Setting: Population-based
Study Design: Randomized controlled trial (nonblinded)
Synopsis: Of 88,000 patients who visited four offices of a large health maintenance organization, researchers identified all patients who had received a new antidepressant medication (n = 2,699). Eight weeks later, the patients were contacted to determine whether they had four or more residual major depressive symptoms (“persistent” depression, n = 159), or were having recurrent depression (two or more previous episodes) or dysthymia (“relapse prevention,” n = 69). Patients were randomized to receive usual care by their primary care physician or a “stepped collaborative care intervention.”Allocation concealment was not mentioned. The intervention focused on patients, physicians, and process of care.
Patients received a book and companion videotape outlining depression and its treatment. Patients were seen by a psychiatrist for two sessions and were called between visits to review their progress. The psychiatrist worked with the primary care physician and patient to adjust medication dosages or referred some patients (12 percent) for psychotherapy.

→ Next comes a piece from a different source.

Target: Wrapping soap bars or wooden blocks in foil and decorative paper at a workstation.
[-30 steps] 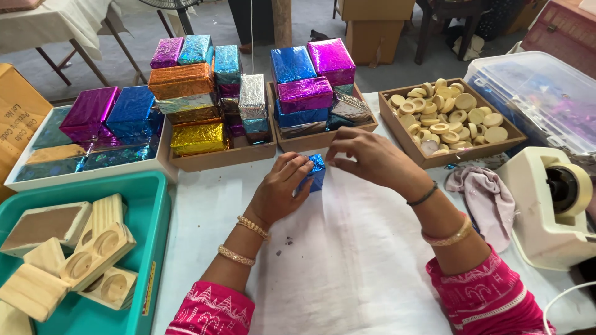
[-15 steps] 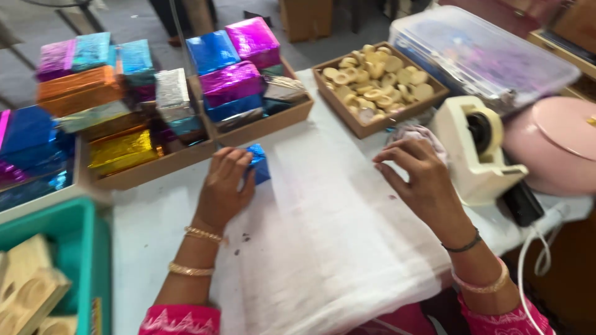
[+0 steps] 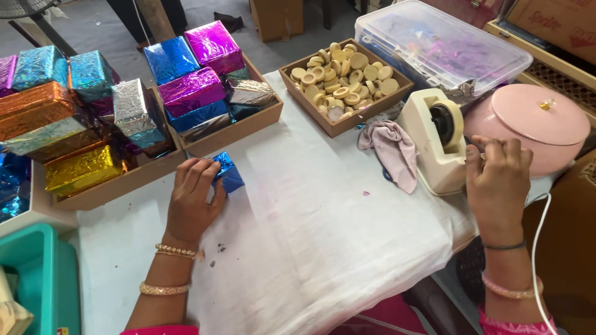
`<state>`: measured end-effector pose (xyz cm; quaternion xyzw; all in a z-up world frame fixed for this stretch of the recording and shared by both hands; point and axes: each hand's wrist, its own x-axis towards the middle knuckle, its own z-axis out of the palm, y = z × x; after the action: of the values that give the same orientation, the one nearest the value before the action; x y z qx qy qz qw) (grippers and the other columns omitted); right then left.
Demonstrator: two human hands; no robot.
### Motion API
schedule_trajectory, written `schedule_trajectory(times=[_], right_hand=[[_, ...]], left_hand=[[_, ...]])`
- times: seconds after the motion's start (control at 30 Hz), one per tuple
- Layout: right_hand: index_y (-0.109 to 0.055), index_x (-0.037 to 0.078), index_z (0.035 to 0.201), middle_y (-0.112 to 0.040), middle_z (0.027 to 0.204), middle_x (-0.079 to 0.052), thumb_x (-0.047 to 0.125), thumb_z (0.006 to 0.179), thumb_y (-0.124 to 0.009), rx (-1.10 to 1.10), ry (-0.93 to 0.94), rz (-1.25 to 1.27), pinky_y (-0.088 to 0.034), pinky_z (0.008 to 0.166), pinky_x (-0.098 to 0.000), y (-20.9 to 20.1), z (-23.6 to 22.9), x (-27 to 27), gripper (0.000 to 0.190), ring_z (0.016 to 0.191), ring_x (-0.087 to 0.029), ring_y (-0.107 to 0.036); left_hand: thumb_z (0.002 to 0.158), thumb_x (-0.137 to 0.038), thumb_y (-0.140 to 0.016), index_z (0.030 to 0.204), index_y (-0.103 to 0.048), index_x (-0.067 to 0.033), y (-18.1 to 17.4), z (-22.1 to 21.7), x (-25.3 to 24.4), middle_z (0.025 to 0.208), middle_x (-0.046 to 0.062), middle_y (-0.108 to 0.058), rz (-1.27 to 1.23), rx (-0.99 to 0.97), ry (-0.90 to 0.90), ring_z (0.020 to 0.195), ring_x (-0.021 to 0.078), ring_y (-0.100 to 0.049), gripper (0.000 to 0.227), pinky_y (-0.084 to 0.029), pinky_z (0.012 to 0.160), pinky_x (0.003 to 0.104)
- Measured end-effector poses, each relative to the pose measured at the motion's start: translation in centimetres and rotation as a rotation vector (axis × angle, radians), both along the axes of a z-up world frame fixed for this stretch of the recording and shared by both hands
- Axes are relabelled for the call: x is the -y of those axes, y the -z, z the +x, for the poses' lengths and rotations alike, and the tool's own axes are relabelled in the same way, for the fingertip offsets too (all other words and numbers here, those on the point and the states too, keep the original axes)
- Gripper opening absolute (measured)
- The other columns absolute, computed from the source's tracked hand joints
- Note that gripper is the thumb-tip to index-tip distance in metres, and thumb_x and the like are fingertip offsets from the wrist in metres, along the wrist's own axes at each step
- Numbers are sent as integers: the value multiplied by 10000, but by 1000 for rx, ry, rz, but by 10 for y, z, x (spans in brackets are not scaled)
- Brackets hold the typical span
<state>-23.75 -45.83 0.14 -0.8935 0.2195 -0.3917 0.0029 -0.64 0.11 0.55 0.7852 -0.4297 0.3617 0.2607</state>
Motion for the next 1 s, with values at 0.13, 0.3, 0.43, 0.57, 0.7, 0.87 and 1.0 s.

In patients with moderate depression, the collaborative approach was associated with continued improvement in symptoms over the 28 months of the study (mean symptom checklist score: 0.9/4.0 versus 1.2/4.0) as well as in disability scores (3.09/10 versus 3.58/10, P = 0.004). In patients with severe depression, the intervention had no effect on symptoms or level of disability. Overall costs for health care were, on average, about 8 percent lower in the intervention group, although depression treatment costs were higher.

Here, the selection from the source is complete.